# What is being asked
The data below holds a line containing "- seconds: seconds" and a line containing "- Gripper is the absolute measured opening"; please quote exactly those two lines and every line between them, and nothing else.

# Data provided
* * *
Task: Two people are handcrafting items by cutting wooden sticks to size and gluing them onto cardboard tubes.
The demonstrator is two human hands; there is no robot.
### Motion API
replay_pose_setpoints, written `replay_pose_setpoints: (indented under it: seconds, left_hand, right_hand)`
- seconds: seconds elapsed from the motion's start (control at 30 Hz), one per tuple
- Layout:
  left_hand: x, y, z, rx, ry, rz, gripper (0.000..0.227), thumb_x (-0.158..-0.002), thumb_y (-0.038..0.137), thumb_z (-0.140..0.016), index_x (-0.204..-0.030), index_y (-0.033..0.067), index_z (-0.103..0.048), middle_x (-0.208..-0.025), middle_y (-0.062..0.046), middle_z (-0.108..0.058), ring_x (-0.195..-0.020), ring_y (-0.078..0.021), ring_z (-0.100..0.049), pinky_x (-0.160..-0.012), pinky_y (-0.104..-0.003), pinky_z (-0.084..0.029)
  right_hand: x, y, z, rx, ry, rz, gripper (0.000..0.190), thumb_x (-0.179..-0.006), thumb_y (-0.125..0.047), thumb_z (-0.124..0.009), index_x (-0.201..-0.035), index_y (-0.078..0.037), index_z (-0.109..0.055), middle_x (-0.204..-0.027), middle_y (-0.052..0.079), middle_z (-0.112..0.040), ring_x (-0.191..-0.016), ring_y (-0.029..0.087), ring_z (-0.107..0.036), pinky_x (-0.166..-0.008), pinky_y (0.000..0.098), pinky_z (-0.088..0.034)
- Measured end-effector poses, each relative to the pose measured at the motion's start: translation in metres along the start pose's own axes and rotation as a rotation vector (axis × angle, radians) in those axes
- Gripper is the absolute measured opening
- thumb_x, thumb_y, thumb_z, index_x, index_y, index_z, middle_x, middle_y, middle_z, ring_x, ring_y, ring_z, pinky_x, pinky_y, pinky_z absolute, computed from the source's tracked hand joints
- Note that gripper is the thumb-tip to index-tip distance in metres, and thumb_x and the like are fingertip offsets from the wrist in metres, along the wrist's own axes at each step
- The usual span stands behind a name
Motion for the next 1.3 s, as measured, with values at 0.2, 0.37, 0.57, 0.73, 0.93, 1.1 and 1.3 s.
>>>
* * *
# Result
- seconds: seconds elapsed from the motion's start (control at 30 Hz), one per tuple
- Layout:
  left_hand: x, y, z, rx, ry, rz, gripper (0.000..0.227), thumb_x (-0.158..-0.002), thumb_y (-0.038..0.137), thumb_z (-0.140..0.016), index_x (-0.204..-0.030), index_y (-0.033..0.067), index_z (-0.103..0.048), middle_x (-0.208..-0.025), middle_y (-0.062..0.046), middle_z (-0.108..0.058), ring_x (-0.195..-0.020), ring_y (-0.078..0.021), ring_z (-0.100..0.049), pinky_x (-0.160..-0.012), pinky_y (-0.104..-0.003), pinky_z (-0.084..0.029)
  right_hand: x, y, z, rx, ry, rz, gripper (0.000..0.190), thumb_x (-0.179..-0.006), thumb_y (-0.125..0.047), thumb_z (-0.124..0.009), index_x (-0.201..-0.035), index_y (-0.078..0.037), index_z (-0.109..0.055), middle_x (-0.204..-0.027), middle_y (-0.052..0.079), middle_z (-0.112..0.040), ring_x (-0.191..-0.016), ring_y (-0.029..0.087), ring_z (-0.107..0.036), pinky_x (-0.166..-0.008), pinky_y (0.000..0.098), pinky_z (-0.088..0.034)
- Measured end-effector poses, each relative to the pose measured at the motion's start: translation in metres along the start pose's own axes and rotation as a rotation vector (axis × angle, radians) in those axes
- Gripper is the absolute measured opening

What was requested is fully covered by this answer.